Records for this task.
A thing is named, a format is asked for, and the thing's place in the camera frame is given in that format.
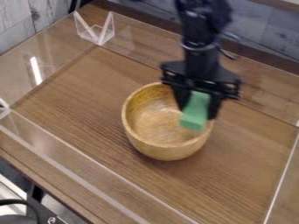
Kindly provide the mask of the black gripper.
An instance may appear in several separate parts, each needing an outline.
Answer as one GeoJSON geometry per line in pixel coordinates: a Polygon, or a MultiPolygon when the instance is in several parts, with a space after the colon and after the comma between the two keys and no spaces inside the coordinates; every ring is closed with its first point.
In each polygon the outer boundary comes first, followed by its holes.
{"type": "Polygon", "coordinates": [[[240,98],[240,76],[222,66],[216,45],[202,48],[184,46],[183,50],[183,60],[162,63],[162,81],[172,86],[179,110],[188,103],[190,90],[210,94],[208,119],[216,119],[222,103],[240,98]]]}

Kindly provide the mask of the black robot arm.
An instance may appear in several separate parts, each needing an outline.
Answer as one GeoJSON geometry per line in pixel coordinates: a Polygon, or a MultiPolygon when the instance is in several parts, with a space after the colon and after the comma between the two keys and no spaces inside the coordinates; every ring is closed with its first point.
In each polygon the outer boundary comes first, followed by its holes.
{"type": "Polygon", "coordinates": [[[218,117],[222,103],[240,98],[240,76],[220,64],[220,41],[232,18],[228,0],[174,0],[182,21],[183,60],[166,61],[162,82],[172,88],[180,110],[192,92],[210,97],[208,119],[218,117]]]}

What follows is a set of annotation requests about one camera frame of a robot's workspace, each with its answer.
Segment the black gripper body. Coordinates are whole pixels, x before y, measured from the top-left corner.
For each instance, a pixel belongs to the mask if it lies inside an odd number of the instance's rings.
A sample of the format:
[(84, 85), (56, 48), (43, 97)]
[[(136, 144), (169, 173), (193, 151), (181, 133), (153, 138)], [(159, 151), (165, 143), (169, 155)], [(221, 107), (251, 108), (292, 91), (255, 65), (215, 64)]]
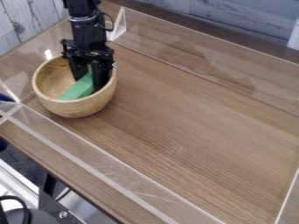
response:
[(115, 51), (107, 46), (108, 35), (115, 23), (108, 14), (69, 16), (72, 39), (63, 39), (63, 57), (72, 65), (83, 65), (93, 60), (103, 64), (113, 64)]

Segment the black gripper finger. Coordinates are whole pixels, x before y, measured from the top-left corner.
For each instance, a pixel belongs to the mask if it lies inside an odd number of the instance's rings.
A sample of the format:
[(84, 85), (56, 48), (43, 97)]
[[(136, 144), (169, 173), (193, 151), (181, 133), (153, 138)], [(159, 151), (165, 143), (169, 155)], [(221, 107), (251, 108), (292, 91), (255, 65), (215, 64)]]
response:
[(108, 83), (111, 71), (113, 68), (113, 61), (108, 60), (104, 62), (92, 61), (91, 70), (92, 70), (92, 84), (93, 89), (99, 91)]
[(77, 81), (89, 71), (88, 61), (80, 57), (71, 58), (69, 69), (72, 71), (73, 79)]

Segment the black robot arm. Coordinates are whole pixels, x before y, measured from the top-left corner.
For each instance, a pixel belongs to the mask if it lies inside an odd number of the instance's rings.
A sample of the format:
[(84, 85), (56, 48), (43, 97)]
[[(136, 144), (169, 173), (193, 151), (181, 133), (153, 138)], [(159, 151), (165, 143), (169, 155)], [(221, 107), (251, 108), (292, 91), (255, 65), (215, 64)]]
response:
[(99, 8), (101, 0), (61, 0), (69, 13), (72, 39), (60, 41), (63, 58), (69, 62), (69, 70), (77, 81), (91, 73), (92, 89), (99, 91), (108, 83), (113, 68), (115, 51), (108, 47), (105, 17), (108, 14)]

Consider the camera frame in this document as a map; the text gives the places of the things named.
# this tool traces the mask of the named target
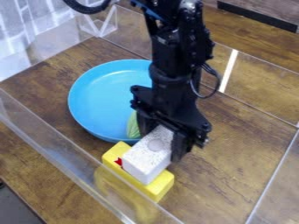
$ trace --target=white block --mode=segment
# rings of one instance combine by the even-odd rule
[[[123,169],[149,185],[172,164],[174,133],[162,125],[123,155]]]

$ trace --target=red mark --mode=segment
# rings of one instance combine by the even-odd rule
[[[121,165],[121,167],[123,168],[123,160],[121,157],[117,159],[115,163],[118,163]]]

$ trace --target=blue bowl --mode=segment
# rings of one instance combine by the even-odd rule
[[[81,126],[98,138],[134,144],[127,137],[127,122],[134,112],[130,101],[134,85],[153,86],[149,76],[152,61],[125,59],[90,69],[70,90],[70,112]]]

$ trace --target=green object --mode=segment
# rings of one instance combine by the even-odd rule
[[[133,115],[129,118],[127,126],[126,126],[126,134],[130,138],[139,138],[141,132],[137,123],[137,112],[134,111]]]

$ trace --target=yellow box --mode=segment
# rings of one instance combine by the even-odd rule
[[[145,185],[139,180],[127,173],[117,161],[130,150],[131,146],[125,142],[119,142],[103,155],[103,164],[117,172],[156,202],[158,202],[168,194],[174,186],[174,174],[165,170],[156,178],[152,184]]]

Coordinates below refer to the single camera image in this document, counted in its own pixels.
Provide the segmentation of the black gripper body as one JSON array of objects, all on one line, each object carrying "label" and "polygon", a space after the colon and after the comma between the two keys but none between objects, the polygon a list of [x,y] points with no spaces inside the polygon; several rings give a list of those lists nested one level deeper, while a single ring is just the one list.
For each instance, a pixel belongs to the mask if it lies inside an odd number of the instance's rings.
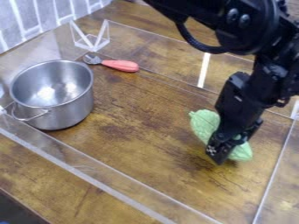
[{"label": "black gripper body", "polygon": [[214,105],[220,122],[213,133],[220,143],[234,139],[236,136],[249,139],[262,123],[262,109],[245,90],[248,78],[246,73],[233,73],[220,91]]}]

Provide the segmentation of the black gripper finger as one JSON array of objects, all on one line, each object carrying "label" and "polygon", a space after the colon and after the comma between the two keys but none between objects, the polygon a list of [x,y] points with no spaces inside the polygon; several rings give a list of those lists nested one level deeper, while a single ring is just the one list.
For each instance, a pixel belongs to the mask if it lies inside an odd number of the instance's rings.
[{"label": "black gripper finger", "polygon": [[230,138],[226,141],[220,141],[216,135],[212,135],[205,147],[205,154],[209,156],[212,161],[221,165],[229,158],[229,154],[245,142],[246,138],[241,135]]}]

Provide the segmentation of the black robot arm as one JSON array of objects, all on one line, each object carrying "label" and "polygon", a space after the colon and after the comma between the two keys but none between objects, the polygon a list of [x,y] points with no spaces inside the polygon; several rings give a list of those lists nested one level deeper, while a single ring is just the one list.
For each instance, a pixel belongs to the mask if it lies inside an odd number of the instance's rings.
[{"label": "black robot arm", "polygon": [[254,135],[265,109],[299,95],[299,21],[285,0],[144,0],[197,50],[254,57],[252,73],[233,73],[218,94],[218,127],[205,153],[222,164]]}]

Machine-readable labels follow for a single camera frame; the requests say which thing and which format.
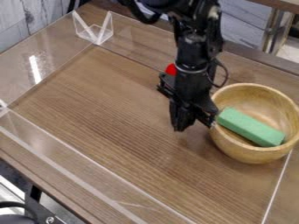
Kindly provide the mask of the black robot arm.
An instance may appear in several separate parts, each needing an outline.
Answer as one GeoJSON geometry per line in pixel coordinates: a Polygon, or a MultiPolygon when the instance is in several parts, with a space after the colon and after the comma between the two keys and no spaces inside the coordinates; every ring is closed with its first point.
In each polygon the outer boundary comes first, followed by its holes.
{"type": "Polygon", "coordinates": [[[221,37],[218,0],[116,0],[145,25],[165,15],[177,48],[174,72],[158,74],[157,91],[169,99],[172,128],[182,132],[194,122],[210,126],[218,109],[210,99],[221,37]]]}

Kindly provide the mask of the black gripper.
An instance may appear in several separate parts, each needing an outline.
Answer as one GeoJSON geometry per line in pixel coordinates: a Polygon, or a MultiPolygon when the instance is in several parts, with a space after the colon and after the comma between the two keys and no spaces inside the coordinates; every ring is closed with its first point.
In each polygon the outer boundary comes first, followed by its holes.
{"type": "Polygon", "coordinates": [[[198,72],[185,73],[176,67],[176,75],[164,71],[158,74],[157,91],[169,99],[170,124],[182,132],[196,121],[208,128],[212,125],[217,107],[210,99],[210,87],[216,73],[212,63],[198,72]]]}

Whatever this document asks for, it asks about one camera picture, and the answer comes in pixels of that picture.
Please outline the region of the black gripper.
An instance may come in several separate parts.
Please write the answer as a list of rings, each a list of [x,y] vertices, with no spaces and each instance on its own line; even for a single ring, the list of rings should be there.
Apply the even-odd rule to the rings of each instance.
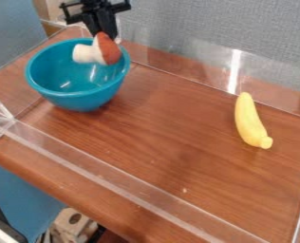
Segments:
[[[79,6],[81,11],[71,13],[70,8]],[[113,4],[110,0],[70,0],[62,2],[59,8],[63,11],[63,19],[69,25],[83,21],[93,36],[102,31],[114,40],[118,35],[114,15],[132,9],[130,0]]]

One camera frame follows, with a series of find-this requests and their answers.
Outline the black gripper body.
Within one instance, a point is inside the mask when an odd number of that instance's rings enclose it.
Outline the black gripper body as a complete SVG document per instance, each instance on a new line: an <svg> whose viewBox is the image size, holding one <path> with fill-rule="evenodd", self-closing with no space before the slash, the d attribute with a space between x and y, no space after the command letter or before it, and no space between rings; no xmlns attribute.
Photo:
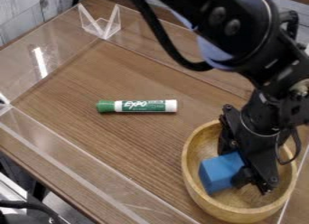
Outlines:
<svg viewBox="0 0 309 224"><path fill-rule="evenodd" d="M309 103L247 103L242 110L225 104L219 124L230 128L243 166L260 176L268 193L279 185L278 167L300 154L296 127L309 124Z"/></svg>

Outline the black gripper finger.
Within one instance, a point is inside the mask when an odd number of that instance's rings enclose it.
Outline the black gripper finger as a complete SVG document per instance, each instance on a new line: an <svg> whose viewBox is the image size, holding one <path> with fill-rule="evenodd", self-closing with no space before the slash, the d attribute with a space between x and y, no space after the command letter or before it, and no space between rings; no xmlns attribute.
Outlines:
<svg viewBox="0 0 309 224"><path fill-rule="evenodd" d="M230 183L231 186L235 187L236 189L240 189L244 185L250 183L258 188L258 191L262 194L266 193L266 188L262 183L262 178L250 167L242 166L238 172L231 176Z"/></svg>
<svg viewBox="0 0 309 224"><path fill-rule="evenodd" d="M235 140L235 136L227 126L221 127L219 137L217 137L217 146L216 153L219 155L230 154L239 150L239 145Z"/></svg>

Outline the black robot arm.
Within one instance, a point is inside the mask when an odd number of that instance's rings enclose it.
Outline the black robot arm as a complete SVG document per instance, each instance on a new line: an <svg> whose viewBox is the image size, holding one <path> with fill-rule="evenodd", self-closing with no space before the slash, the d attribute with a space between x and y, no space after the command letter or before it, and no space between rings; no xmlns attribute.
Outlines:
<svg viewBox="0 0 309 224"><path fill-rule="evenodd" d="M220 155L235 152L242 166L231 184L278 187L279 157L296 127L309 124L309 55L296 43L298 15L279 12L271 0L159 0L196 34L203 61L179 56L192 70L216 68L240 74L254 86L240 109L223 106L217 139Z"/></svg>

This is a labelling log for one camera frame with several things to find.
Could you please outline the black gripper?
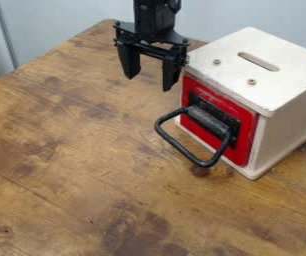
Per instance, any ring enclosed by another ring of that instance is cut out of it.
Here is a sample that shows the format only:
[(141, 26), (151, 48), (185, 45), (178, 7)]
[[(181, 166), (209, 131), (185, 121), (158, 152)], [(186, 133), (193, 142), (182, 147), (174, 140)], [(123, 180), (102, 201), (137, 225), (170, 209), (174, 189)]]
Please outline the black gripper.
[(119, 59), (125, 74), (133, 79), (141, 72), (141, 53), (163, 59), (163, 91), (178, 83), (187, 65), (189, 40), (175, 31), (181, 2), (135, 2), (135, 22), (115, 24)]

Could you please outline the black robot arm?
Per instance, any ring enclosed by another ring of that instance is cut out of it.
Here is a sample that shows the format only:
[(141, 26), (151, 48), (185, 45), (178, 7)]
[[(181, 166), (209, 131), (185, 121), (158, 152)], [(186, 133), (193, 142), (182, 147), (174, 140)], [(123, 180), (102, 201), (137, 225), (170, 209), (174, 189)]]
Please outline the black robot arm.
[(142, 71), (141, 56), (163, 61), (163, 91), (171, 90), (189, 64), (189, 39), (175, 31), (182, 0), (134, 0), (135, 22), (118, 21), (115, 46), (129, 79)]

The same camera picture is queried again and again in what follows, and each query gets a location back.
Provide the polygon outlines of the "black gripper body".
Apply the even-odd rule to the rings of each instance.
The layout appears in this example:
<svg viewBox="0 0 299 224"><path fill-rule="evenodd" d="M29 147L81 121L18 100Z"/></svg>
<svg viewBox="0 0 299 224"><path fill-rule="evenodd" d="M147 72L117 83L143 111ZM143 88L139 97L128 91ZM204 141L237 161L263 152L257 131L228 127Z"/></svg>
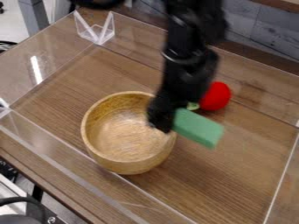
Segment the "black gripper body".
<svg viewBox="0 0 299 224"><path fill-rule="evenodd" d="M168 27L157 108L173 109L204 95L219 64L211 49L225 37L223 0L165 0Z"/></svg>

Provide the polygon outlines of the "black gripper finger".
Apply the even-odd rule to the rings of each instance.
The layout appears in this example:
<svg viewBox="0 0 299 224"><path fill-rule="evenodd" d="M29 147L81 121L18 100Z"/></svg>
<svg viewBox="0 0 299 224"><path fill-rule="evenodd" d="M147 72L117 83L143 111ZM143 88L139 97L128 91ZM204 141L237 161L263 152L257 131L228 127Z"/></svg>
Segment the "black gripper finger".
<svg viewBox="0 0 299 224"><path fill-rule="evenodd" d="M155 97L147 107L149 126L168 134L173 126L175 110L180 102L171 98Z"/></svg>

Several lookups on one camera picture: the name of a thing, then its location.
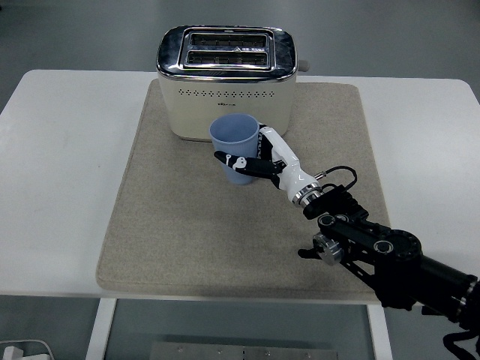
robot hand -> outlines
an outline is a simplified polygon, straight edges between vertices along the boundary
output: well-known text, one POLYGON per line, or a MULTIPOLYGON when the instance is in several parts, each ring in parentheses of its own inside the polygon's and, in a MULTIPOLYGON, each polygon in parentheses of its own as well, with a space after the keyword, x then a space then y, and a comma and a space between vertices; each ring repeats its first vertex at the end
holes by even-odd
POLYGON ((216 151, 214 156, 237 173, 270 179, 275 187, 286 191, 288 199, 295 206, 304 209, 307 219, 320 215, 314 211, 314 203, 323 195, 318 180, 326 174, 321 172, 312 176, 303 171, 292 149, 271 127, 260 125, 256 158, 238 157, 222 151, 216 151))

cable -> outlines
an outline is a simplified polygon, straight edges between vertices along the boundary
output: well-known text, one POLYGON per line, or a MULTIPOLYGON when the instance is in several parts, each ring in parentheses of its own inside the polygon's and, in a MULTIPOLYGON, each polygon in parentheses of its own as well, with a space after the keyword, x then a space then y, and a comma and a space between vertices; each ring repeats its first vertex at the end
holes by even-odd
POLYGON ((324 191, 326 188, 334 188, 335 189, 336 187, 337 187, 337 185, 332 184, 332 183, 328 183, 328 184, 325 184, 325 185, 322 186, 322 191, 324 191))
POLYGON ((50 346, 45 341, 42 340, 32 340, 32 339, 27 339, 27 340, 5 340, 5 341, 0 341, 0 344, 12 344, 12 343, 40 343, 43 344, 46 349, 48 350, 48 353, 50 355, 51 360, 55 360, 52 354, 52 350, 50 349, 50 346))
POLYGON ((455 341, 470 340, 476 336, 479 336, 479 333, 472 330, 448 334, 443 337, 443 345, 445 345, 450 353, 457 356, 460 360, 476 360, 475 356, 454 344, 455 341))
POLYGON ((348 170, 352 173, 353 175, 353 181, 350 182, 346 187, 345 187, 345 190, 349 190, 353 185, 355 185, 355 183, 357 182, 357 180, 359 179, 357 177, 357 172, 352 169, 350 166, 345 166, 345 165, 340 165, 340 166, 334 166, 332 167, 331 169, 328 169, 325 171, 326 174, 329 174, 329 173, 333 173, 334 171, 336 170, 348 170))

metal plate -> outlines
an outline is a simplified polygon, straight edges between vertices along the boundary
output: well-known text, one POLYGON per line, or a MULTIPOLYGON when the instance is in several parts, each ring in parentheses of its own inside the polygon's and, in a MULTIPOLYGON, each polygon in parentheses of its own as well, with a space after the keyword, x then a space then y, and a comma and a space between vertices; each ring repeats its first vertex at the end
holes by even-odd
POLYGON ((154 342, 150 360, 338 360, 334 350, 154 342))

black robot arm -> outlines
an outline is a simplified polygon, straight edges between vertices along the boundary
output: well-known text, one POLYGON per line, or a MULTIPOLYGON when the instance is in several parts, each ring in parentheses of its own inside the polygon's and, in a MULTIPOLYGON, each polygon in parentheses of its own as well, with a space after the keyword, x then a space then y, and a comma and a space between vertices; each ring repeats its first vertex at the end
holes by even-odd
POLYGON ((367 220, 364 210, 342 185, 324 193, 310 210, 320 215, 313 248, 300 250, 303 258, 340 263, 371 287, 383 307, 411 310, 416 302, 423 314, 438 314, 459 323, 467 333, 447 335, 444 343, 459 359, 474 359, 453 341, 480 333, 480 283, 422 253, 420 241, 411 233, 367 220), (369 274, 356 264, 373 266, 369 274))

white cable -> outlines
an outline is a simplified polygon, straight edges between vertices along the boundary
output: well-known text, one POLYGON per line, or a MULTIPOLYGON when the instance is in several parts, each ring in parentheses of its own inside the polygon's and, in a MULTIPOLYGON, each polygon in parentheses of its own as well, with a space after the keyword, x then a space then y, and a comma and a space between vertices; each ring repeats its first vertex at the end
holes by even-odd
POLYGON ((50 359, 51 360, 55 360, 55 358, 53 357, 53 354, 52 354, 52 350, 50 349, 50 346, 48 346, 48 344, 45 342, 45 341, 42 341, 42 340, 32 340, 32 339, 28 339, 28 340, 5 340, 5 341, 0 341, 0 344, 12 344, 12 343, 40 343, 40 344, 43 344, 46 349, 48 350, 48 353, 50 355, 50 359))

What you will do.
What is needed is an exact copy of the lines from the beginning of the data through the line containing "What follows is", both included, without any pictures.

Task solution.
A thing is named, a format is asked for, and the thing's place in the camera frame is given in that format.
Kindly provide the mask of the black gripper.
An instance may appear in several separate parts, each needing an outline.
Answer as one GeoJSON geometry per line in pixel coordinates: a Polygon, or a MultiPolygon when the instance is in several parts, with a space after the colon and after the comma between the two keys and no spaces inside the coordinates; every ring is closed with its first point.
In each polygon the outer boundary comes first, followed by its holes.
{"type": "Polygon", "coordinates": [[[240,98],[240,76],[222,66],[216,45],[202,48],[184,46],[183,50],[183,60],[162,63],[162,81],[172,86],[179,110],[188,103],[190,90],[210,94],[208,119],[216,119],[222,103],[240,98]]]}

Kindly provide the mask of the black robot arm.
An instance may appear in several separate parts, each needing an outline.
Answer as one GeoJSON geometry per line in pixel coordinates: a Polygon, or a MultiPolygon when the instance is in several parts, with a space after the colon and after the comma between the two keys and no spaces inside the coordinates; every ring is closed with its first point.
In each polygon the outer boundary comes first, followed by its holes.
{"type": "Polygon", "coordinates": [[[218,117],[222,103],[240,98],[240,76],[220,64],[220,41],[232,18],[228,0],[174,0],[182,21],[183,60],[166,61],[162,82],[172,88],[180,110],[192,92],[210,97],[208,119],[218,117]]]}

What follows is a set of annotation requests about one camera frame of a robot's workspace, each with its answer.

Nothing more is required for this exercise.